For decades, proponents of the random walk hypothesis have asserted that the market as unpredictable, while Black attributed price movements to random noise trades and informed trades which move market price towards the unobservable intrinsic "shadow" price. More recently, evidence was presented (including by Professor Lo) that goes against the random walk hypothesis. Meanwhile, Mandelbrot has criticized the assumptions of portfolio theory, and proposed using fractals for modelling instead. Considering the implications, one would do well to heed the debate being waged in the literature, but they are largely out of my current mathematical reach, although I do have a qualitative appreciation for the simpler ideas. For instance, Markowitz elegantly reduced the selection of portfolios of risky assets to a pareto-optimization problem, the computation of which Sharpe simplified (approximately) by computing a common index, which I liken to how log ratios of gene expression in microarrays are compared among multiple samples. To properly reason about financial theory and methods, I must first establish a mathematical understanding for them, and that is what the core of the MFin programme is about. The study of non-independent time series data, general random processes, and the statistical methods involved, would also be very useful even in other areas of data science. My current academic goal is to investigate the applications of nonparametric methods in modelling financial data. In particular, neural nets are interesting because the assumptions they make is largely only based on their own structure - perhaps they could offer novel solutions, or complement conventional models in situations when the usual assumptions break down.
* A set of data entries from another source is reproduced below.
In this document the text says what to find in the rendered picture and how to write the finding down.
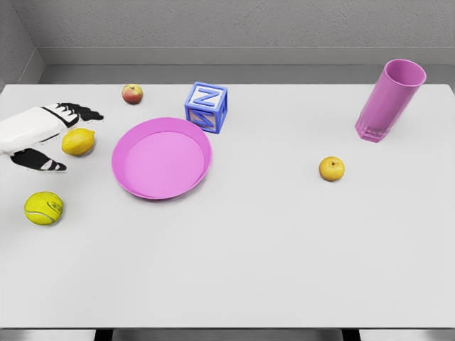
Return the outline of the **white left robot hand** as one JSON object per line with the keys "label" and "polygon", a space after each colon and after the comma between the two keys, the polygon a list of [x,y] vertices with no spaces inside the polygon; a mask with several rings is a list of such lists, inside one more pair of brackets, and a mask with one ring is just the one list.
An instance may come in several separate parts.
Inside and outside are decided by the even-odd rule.
{"label": "white left robot hand", "polygon": [[68,102],[33,107],[0,121],[0,155],[7,155],[16,165],[35,171],[65,171],[66,165],[33,146],[55,138],[81,121],[103,119],[99,112]]}

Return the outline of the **yellow lemon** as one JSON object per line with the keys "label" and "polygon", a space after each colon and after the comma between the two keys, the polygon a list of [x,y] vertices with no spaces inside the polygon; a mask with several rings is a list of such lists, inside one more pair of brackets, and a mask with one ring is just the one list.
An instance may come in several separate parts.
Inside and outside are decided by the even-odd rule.
{"label": "yellow lemon", "polygon": [[70,156],[82,156],[95,144],[95,132],[89,129],[73,129],[64,135],[61,149]]}

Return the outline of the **pink round plate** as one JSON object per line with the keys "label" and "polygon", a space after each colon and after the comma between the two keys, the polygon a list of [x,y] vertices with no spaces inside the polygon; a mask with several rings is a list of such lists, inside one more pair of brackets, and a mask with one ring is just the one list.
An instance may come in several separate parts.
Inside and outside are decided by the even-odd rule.
{"label": "pink round plate", "polygon": [[160,200],[193,189],[212,161],[208,137],[189,121],[162,117],[126,132],[112,153],[112,172],[127,192]]}

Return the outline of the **yellow tennis ball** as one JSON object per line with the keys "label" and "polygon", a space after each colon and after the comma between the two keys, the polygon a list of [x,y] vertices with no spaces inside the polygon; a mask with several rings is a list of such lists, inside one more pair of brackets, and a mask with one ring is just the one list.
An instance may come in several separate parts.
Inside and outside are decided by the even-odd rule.
{"label": "yellow tennis ball", "polygon": [[63,213],[62,199],[52,192],[32,194],[24,204],[24,214],[29,221],[38,225],[57,222]]}

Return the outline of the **red yellow apple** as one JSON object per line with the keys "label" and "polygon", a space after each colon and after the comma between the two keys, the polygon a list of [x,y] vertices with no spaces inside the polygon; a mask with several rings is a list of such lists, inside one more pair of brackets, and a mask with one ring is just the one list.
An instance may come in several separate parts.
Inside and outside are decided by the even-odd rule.
{"label": "red yellow apple", "polygon": [[138,84],[128,84],[122,88],[122,98],[128,104],[138,104],[143,98],[143,89]]}

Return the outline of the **blue letter block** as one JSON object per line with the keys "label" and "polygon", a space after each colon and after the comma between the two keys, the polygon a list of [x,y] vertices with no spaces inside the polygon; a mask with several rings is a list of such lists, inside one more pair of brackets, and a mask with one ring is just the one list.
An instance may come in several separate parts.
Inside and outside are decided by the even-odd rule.
{"label": "blue letter block", "polygon": [[228,89],[195,82],[184,107],[187,121],[204,131],[219,134],[228,112]]}

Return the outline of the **yellow round pear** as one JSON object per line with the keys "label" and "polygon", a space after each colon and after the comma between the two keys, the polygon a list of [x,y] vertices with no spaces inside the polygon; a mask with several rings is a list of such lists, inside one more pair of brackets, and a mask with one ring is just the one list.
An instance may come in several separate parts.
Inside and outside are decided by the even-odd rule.
{"label": "yellow round pear", "polygon": [[345,165],[340,158],[327,156],[319,163],[318,171],[324,180],[333,182],[344,176]]}

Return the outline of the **pink tall cup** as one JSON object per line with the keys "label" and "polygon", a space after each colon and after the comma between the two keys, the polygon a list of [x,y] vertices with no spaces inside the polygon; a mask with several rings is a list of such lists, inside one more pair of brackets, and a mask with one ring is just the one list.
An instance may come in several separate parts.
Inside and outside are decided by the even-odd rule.
{"label": "pink tall cup", "polygon": [[411,60],[387,62],[355,124],[359,137],[383,140],[426,78],[424,69]]}

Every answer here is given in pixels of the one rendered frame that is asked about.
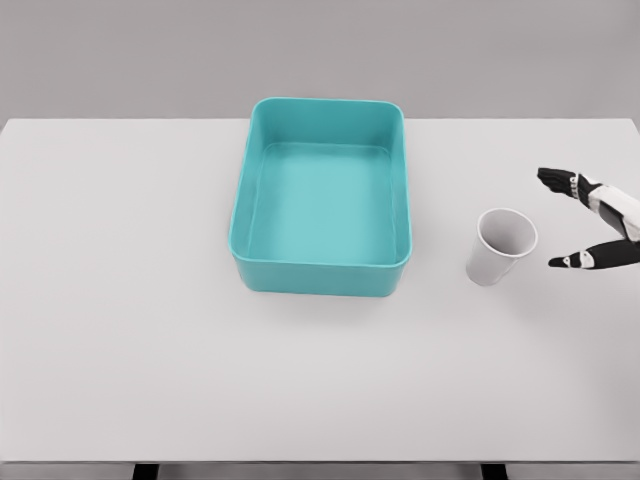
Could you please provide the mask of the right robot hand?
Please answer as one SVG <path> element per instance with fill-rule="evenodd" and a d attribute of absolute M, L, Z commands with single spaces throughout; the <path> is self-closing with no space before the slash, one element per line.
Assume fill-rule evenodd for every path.
<path fill-rule="evenodd" d="M 640 200 L 578 172 L 539 167 L 537 178 L 551 192 L 580 202 L 621 236 L 551 258 L 549 267 L 593 271 L 640 264 Z"/>

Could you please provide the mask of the teal plastic basket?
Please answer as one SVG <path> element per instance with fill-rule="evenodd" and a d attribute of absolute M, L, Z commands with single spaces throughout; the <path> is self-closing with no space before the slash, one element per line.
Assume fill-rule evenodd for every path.
<path fill-rule="evenodd" d="M 228 246 L 254 291 L 392 294 L 412 254 L 402 110 L 379 100 L 259 101 Z"/>

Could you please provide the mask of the white paper cup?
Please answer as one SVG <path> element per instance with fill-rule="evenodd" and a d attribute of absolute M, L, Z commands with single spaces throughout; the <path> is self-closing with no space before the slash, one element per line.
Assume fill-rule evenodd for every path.
<path fill-rule="evenodd" d="M 529 217 L 510 208 L 483 212 L 466 262 L 467 277 L 477 285 L 498 283 L 538 243 L 538 231 Z"/>
While I am keeping an open view about what I intend to do until I get a better feel for the nature of the work, I tend to gravitate towards either academic or industrial research. Up to now, I have been involved in small-scale software development and the occasional hackathon or two, while on the research side, I have been solving problems specific to the tech industry. I have mostly worked in teams of 2 to 6 on the development front, often with flexible team dynamics as required by agile development methods. Small teams afforded flexibility, but also demanded self-sufficiency and proficiency in multiple roles, so it was a great learning opportunity. The hackathon format was essentially the same, other than the intense time pressure and severe trade-offs one has to consider to be successful. My research were self-directed projects at least 2 to 3 months long, with input from my colleagues or supervisors. Decisions had to be defended on a regular basis, especially in industrial settings where the end-goals change and the deadlines are tight. These experiences, as well as my familiarity with experimental overhead like cleaning data, collecting ground truth labels, or computing inter-rater agreement, gives me the practical experience and confidence to tackle multifaceted problems.
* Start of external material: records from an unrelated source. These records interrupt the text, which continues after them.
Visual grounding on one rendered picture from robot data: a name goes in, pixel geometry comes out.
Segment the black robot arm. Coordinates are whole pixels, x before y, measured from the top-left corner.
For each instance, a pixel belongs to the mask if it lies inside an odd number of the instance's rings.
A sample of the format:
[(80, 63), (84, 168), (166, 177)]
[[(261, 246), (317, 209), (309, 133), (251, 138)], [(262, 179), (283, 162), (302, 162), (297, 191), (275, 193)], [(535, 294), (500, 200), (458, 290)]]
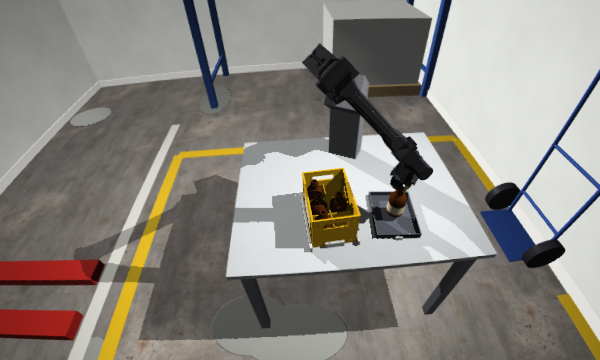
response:
[[(401, 190), (404, 182), (411, 182), (414, 174), (420, 180), (428, 179), (433, 169), (417, 151), (416, 142), (410, 136), (404, 137), (389, 124), (357, 87), (354, 79), (360, 73), (343, 55), (339, 60), (319, 43), (302, 63), (318, 79), (315, 85), (331, 101), (334, 100), (339, 104), (346, 100), (375, 129), (392, 151), (391, 154), (399, 161), (396, 166), (397, 171), (395, 170), (391, 178), (392, 188)], [(410, 169), (407, 169), (408, 167)]]

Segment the brown glass bottle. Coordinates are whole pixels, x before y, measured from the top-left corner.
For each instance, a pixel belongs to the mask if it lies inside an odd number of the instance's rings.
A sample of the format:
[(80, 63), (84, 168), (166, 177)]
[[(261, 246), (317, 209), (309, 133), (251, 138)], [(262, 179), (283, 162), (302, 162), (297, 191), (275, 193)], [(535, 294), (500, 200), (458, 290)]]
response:
[(394, 191), (390, 194), (386, 212), (388, 215), (392, 217), (400, 217), (403, 214), (407, 196), (404, 193), (404, 186), (402, 186), (401, 190)]

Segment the yellow crate with cross dividers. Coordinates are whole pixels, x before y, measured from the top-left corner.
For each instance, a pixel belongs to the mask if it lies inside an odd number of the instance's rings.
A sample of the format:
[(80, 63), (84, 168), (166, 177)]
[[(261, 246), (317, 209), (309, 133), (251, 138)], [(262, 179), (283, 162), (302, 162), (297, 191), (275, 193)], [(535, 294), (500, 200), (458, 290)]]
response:
[[(327, 204), (329, 219), (315, 220), (318, 215), (311, 212), (307, 188), (313, 177), (333, 175), (333, 178), (317, 180), (323, 191), (323, 200)], [(360, 213), (348, 182), (344, 168), (328, 169), (320, 171), (303, 172), (303, 199), (308, 220), (312, 247), (325, 246), (326, 242), (345, 240), (345, 243), (356, 242)], [(341, 191), (343, 198), (347, 201), (347, 211), (331, 213), (330, 201), (336, 192)], [(343, 223), (345, 222), (345, 223)], [(335, 224), (337, 223), (337, 224)], [(332, 227), (324, 228), (324, 225), (332, 224)]]

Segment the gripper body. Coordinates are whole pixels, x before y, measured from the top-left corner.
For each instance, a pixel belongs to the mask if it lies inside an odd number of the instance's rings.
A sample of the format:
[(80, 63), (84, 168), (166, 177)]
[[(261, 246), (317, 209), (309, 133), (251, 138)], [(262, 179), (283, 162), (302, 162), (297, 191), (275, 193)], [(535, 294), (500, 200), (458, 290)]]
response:
[[(401, 165), (402, 165), (404, 168), (406, 168), (406, 167), (405, 167), (405, 166), (404, 166), (402, 163), (401, 163)], [(394, 169), (391, 171), (391, 173), (390, 173), (390, 176), (391, 176), (391, 175), (394, 175), (394, 173), (395, 173), (395, 168), (396, 168), (396, 166), (395, 166), (395, 167), (394, 167)], [(408, 181), (406, 181), (406, 182), (404, 182), (404, 185), (406, 185), (406, 186), (408, 186), (408, 187), (411, 187), (411, 185), (413, 184), (413, 186), (414, 186), (414, 185), (416, 184), (416, 182), (417, 182), (417, 180), (418, 180), (418, 179), (419, 179), (419, 178), (418, 178), (418, 177), (417, 177), (417, 176), (414, 174), (414, 177), (413, 177), (413, 179), (411, 180), (411, 182), (408, 182)]]
I share MIT's belief in lifelong learning, and I firmly believe that having an understanding in multiple disciplines provides the necessary insight and expertise to comprehend and ultimately solve today's most difficult problems. I seek out challenging environments and new perspectives to change the way I think; that is when I make the most important mistakes, learn the most useful lessons, and develop fastest both personally and professionally, and so I actively work towards putting myself in such situations every opportunity I get. I think the combination of both MIT and the Master of Finance programme is the best fit at this stage in my career, and I look forward to learning and contributing with the very best this summer.